§ About this task
Take the material below and reproduce, word for word, only the lines from the line with "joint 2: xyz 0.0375" through the line with "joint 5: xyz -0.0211".

§ Given material
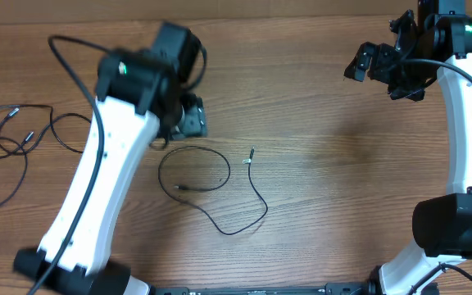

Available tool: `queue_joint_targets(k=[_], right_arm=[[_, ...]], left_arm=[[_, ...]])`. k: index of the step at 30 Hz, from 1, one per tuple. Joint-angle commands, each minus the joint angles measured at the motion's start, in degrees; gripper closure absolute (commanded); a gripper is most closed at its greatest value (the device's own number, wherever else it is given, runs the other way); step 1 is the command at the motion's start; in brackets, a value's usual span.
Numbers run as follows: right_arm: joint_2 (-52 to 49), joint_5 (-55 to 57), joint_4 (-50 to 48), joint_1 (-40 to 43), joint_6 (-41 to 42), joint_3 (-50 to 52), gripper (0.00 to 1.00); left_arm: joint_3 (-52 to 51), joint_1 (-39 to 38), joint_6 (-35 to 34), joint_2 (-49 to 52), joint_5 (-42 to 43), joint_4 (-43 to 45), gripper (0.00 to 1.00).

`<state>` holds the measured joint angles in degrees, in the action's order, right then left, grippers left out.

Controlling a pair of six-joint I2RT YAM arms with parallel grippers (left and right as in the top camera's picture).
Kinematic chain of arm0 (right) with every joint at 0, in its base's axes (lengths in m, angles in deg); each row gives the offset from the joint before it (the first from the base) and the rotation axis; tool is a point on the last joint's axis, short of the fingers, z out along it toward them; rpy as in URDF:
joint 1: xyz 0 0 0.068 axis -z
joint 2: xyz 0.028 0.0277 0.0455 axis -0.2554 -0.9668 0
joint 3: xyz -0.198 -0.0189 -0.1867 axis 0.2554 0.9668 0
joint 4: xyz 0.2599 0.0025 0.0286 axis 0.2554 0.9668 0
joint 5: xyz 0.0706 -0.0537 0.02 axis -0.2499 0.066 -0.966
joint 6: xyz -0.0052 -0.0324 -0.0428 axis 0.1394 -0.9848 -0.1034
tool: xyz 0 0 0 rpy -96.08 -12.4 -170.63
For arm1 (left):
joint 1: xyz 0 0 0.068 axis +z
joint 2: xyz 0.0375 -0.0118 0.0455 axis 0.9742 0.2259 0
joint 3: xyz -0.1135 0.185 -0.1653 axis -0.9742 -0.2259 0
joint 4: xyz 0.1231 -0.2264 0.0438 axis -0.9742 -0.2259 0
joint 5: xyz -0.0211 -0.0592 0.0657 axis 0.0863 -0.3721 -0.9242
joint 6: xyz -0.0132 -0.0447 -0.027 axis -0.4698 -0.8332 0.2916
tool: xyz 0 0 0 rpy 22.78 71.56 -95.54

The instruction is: Untangle cables

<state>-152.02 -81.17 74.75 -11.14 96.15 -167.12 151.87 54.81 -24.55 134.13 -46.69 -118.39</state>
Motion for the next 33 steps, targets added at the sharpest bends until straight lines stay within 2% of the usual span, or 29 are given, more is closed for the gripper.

§ Expected answer
joint 2: xyz 0.0375 -0.0118 0.0455 axis 0.9742 0.2259 0
joint 3: xyz -0.1135 0.185 -0.1653 axis -0.9742 -0.2259 0
joint 4: xyz 0.1231 -0.2264 0.0438 axis -0.9742 -0.2259 0
joint 5: xyz -0.0211 -0.0592 0.0657 axis 0.0863 -0.3721 -0.9242

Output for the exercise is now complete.